### Task item
Could you write out each of the records below exactly?

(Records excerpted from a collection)
Segment Open
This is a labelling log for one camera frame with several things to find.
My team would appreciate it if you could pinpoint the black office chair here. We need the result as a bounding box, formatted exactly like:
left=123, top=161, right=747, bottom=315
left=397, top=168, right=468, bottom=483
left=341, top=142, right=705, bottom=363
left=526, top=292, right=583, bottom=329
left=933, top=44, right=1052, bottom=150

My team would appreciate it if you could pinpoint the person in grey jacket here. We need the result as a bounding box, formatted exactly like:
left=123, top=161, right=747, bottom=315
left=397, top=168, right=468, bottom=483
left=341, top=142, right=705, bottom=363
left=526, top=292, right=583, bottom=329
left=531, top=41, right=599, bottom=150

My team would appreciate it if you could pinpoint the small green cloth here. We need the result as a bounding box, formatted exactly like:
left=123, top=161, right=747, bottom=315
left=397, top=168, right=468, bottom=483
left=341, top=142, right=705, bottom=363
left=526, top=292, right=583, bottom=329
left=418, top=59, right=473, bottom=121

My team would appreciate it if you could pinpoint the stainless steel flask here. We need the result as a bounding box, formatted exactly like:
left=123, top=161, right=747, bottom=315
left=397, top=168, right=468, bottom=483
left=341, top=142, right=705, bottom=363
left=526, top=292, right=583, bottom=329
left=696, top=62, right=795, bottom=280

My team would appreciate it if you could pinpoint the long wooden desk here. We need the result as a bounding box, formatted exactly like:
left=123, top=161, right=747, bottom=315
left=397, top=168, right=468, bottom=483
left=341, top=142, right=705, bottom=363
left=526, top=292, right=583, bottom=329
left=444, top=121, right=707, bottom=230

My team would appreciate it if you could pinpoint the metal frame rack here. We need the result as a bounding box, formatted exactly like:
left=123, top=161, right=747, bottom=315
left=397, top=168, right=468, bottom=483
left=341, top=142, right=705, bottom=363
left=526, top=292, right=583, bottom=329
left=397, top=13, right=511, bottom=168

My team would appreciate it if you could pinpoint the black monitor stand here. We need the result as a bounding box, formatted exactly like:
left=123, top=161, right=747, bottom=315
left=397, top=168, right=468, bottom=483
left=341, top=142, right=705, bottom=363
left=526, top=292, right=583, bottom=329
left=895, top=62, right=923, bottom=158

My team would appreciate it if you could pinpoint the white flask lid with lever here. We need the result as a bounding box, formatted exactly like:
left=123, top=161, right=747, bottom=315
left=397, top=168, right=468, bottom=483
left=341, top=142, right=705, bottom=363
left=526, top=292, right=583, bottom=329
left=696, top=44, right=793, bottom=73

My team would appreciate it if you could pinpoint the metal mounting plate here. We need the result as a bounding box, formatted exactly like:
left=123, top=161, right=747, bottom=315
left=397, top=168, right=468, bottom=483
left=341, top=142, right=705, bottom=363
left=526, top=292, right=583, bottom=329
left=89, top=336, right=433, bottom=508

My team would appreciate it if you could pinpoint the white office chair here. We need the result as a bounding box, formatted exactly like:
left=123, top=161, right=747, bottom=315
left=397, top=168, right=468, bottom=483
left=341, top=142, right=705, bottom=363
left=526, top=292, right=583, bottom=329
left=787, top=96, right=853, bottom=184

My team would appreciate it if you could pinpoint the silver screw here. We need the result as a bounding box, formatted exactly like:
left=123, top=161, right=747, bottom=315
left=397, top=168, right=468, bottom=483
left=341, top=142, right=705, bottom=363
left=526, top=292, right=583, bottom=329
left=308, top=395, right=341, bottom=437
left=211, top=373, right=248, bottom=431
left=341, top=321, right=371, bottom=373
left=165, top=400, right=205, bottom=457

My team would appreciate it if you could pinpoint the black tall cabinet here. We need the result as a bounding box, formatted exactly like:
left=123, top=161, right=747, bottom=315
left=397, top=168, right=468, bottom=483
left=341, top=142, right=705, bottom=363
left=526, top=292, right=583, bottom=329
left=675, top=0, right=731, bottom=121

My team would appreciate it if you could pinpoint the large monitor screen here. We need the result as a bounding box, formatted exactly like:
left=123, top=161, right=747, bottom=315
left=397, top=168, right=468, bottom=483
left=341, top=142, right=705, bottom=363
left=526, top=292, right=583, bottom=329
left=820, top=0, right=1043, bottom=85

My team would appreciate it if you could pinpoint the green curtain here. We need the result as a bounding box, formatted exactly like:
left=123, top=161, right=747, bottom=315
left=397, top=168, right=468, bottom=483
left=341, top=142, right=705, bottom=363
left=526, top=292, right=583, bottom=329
Segment Closed
### Solution
This is a labelling log for one camera frame with several things to find.
My team would appreciate it if you could pinpoint the black office chair here. We need the result as a bounding box, formatted exactly like:
left=123, top=161, right=747, bottom=315
left=397, top=168, right=468, bottom=483
left=341, top=142, right=705, bottom=363
left=526, top=292, right=583, bottom=329
left=933, top=44, right=1052, bottom=150

My team would appreciate it if you could pinpoint the person in grey jacket here. We need the result as a bounding box, formatted exactly like:
left=123, top=161, right=747, bottom=315
left=397, top=168, right=468, bottom=483
left=341, top=142, right=705, bottom=363
left=526, top=292, right=583, bottom=329
left=531, top=41, right=599, bottom=150

My team would appreciate it if you could pinpoint the small green cloth here. We need the result as a bounding box, formatted exactly like:
left=123, top=161, right=747, bottom=315
left=397, top=168, right=468, bottom=483
left=341, top=142, right=705, bottom=363
left=526, top=292, right=583, bottom=329
left=418, top=59, right=473, bottom=121

My team would appreciate it if you could pinpoint the stainless steel flask here. We need the result as a bounding box, formatted exactly like:
left=123, top=161, right=747, bottom=315
left=397, top=168, right=468, bottom=483
left=341, top=142, right=705, bottom=363
left=526, top=292, right=583, bottom=329
left=696, top=62, right=795, bottom=280

My team would appreciate it if you could pinpoint the long wooden desk here. We need the result as a bounding box, formatted exactly like:
left=123, top=161, right=747, bottom=315
left=397, top=168, right=468, bottom=483
left=341, top=142, right=705, bottom=363
left=526, top=292, right=583, bottom=329
left=444, top=121, right=707, bottom=230

My team would appreciate it if you could pinpoint the metal frame rack here. We need the result as a bounding box, formatted exactly like:
left=123, top=161, right=747, bottom=315
left=397, top=168, right=468, bottom=483
left=341, top=142, right=705, bottom=363
left=526, top=292, right=583, bottom=329
left=397, top=13, right=511, bottom=168

My team would appreciate it if you could pinpoint the black monitor stand here. We need the result as a bounding box, formatted exactly like:
left=123, top=161, right=747, bottom=315
left=397, top=168, right=468, bottom=483
left=341, top=142, right=705, bottom=363
left=526, top=292, right=583, bottom=329
left=895, top=62, right=923, bottom=158

My team would appreciate it if you could pinpoint the white flask lid with lever here. We need the result as a bounding box, formatted exactly like:
left=123, top=161, right=747, bottom=315
left=397, top=168, right=468, bottom=483
left=341, top=142, right=705, bottom=363
left=526, top=292, right=583, bottom=329
left=696, top=44, right=793, bottom=73

My team would appreciate it if you could pinpoint the metal mounting plate here. We need the result as a bounding box, formatted exactly like:
left=123, top=161, right=747, bottom=315
left=397, top=168, right=468, bottom=483
left=341, top=142, right=705, bottom=363
left=526, top=292, right=583, bottom=329
left=89, top=336, right=433, bottom=508

My team would appreciate it if you could pinpoint the white office chair here. We need the result as a bounding box, formatted exactly like:
left=123, top=161, right=747, bottom=315
left=397, top=168, right=468, bottom=483
left=341, top=142, right=705, bottom=363
left=526, top=292, right=583, bottom=329
left=787, top=96, right=853, bottom=184

My team would appreciate it if you could pinpoint the silver screw here. We need the result as a bounding box, formatted exactly like:
left=123, top=161, right=747, bottom=315
left=397, top=168, right=468, bottom=483
left=341, top=142, right=705, bottom=363
left=526, top=292, right=583, bottom=329
left=308, top=395, right=341, bottom=437
left=211, top=373, right=248, bottom=431
left=341, top=321, right=371, bottom=373
left=165, top=400, right=205, bottom=457

My team would appreciate it if you could pinpoint the black tall cabinet here. We need the result as a bounding box, formatted exactly like:
left=123, top=161, right=747, bottom=315
left=397, top=168, right=468, bottom=483
left=341, top=142, right=705, bottom=363
left=526, top=292, right=583, bottom=329
left=675, top=0, right=731, bottom=121

My team would appreciate it if you could pinpoint the large monitor screen here. We need the result as a bounding box, formatted exactly like:
left=123, top=161, right=747, bottom=315
left=397, top=168, right=468, bottom=483
left=341, top=142, right=705, bottom=363
left=526, top=292, right=583, bottom=329
left=820, top=0, right=1043, bottom=85

My team would appreciate it if you could pinpoint the green curtain here. We need the result as a bounding box, formatted exactly like:
left=123, top=161, right=747, bottom=315
left=397, top=168, right=468, bottom=483
left=341, top=142, right=705, bottom=363
left=526, top=292, right=583, bottom=329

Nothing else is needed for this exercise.